In active, independent older adults with displaced femoral neck fractures, total hip arthroplasty (THA) is associated with better functional outcomes, less long-term groin pain (no acetabular cartilage wear), and lower long-term reoperation rates compared to hemiarthroplasty. This comes at the expense of a higher initial risk of dislocation, longer surgical times, and increased blood loss.

Question 2378

Topic: 3. Adult Reconstruction (Hip & Knee)



During a primary posterior-stabilized (PS) total knee arthroplasty, the surgeon notices that the knee has symmetric extension and flexion gaps at 90 degrees, but exhibits a sudden 'cam jump' phenomenon when the knee is passively flexed past 110 degrees. Which of the following intraoperative variables is the most likely cause of this kinematic abnormality?

. A pathologically loose flexion gap relative to the size of the components
. An excessively tight extension gap due to inadequate distal femoral resection
. Use of an oversized femoral component causing patellofemoral overstuffing
. The tibial component being placed with excessive anterior slope
. Significant joint line elevation from extensive distal femoral cuts

Correct Answer & Explanation

. A pathologically loose flexion gap relative to the size of the components


Explanation

In a posterior-stabilized (PS) TKA, 'cam jump' or dislocation of the cam-post mechanism typically occurs in deep flexion. The primary cause of this phenomenon is a loose flexion gap (often combined with insufficient posterior tibial slope or a small femoral component). This laxity allows the femur to translate anteriorly relative to the tibia in deep flexion, clearing the post.

Question 2379

Topic: 3. Adult Reconstruction (Hip & Knee)

During a posterior-stabilized total knee arthroplasty utilizing an anterior referencing guide, the surgeon notes that the knee is tight in flexion and well-balanced in extension. Which of the following is the most appropriate intraoperative step to balance the knee?

. Recut the distal femur to remove more bone
. Decrease the size of the femoral component
. Decrease the posterior slope of the tibial cut
. Recut the proximal tibia to remove more bone
. Release the posterior cruciate ligament

Correct Answer & Explanation

. Decrease the size of the femoral component


Explanation

A knee that is tight in flexion but balanced in extension requires a maneuver that exclusively increases the flexion gap. When using an anterior referencing system, decreasing the femoral component size selectively decreases the posterior condylar offset (thinner posterior cut), which enlarges the flexion space without altering the extension space.

Question 2380

Topic: 3. Adult Reconstruction (Hip & Knee)

During a primary posterior-stabilized total knee arthroplasty, the surgeon assesses the flexion and extension gaps. The knee is found to be tight in both extension and flexion.

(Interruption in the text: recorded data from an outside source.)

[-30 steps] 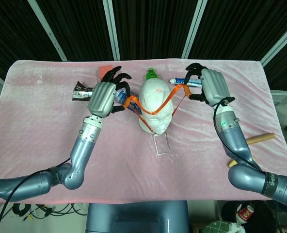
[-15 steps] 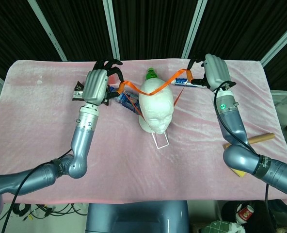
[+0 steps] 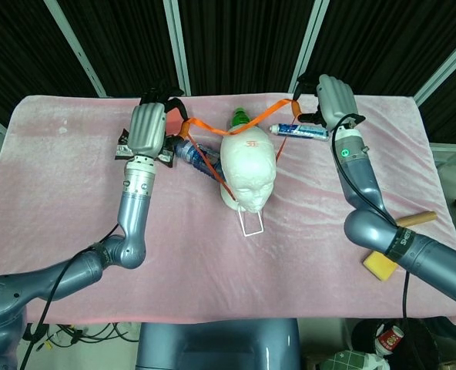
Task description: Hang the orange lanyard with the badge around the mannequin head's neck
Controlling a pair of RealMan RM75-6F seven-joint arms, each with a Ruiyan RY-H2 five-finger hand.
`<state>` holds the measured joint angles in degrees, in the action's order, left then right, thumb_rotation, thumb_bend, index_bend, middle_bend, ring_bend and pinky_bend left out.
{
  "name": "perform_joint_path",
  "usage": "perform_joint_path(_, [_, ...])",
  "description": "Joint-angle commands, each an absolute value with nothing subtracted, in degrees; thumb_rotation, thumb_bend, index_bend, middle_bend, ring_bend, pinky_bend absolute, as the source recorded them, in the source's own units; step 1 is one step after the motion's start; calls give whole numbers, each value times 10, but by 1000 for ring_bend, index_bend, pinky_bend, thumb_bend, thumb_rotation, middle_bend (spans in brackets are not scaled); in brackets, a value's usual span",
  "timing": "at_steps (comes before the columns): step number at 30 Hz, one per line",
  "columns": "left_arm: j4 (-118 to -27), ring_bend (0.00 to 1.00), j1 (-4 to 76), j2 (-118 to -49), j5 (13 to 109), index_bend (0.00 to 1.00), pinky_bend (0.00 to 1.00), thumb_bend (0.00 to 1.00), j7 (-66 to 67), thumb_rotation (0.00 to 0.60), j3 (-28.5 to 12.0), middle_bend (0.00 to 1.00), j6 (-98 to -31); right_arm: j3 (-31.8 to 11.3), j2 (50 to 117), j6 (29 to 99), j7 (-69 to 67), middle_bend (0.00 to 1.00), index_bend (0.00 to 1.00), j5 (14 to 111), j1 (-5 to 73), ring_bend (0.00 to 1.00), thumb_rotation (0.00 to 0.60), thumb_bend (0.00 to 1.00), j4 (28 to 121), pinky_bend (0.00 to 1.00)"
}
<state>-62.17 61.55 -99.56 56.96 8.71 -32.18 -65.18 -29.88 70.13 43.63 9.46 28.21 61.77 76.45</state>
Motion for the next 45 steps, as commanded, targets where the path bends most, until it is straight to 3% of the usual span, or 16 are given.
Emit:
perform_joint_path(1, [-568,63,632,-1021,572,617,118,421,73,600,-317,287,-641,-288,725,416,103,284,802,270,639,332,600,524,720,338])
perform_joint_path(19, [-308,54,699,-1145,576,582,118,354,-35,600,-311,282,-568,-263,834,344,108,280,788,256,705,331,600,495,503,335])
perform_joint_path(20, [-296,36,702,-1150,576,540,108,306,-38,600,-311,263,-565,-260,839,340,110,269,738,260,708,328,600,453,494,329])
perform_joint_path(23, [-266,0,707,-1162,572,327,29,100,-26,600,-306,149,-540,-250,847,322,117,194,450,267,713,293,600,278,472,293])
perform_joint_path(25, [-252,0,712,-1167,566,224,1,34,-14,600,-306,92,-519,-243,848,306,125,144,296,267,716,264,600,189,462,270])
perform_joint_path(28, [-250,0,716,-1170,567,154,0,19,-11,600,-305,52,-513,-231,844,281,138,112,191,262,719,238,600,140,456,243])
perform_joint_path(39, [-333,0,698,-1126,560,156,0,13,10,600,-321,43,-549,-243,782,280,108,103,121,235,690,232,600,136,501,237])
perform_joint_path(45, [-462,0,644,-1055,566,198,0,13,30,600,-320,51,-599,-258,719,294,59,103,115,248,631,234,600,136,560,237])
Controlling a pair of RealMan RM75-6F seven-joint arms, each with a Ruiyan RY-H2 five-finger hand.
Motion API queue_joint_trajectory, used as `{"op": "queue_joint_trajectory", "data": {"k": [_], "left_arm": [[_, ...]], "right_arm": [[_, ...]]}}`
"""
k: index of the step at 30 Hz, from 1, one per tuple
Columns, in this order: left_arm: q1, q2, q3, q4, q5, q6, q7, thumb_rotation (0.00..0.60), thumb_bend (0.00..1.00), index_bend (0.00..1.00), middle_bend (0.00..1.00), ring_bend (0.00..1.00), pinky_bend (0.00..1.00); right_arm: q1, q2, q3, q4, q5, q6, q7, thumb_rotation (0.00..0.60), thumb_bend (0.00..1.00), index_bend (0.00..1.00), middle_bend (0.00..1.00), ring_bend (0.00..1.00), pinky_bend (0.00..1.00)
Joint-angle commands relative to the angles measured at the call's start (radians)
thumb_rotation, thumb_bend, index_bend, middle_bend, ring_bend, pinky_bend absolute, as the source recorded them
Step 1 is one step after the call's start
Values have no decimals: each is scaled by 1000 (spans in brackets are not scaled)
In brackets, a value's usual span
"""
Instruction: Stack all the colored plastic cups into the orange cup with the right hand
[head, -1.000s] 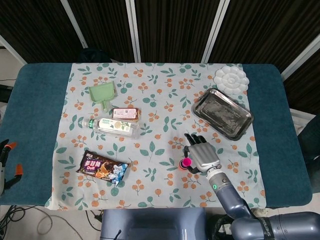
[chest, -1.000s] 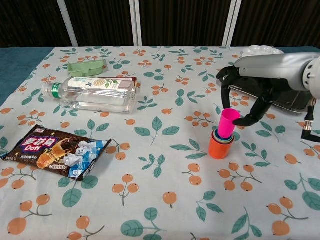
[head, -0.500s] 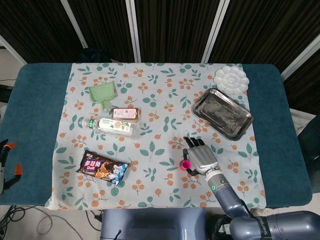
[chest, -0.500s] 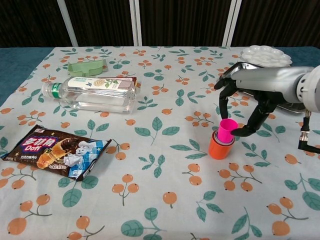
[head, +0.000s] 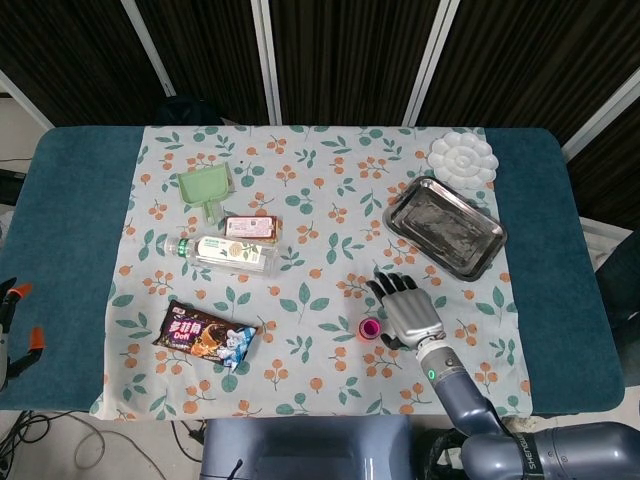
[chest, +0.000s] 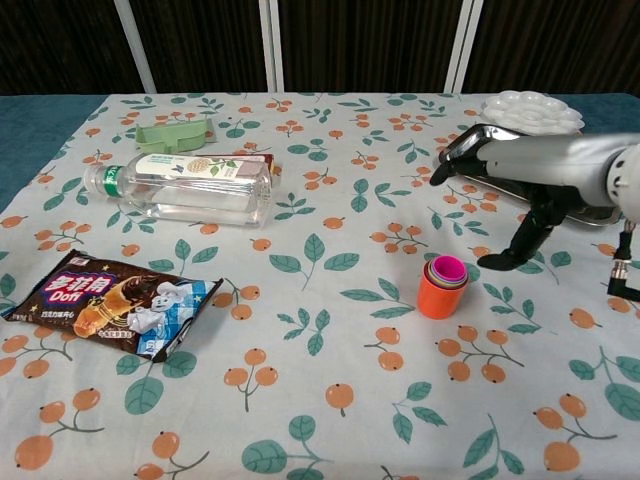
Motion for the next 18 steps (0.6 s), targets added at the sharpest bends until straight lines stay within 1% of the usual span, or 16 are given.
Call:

Which of the following surgical adjustments is the most appropriate next step?

. Resect more distal femur
. Resect more proximal tibia
. Upsize the femoral component
. Downsize the femoral component
. Release the posterior cruciate ligament

Correct Answer & Explanation

. Resect more proximal tibia


Explanation

In gap balancing for total knee arthroplasty, the proximal tibial cut affects both the flexion and extension gaps equally. If the knee is symmetrically tight in both flexion and extension, resecting more proximal tibia (or using a thinner tibial polyethylene insert) will increase both gaps equally. Resecting more distal femur would only loosen the extension gap. Changing the femoral size primarily affects the flexion gap (downsizing loosens flexion; upsizing tightens flexion).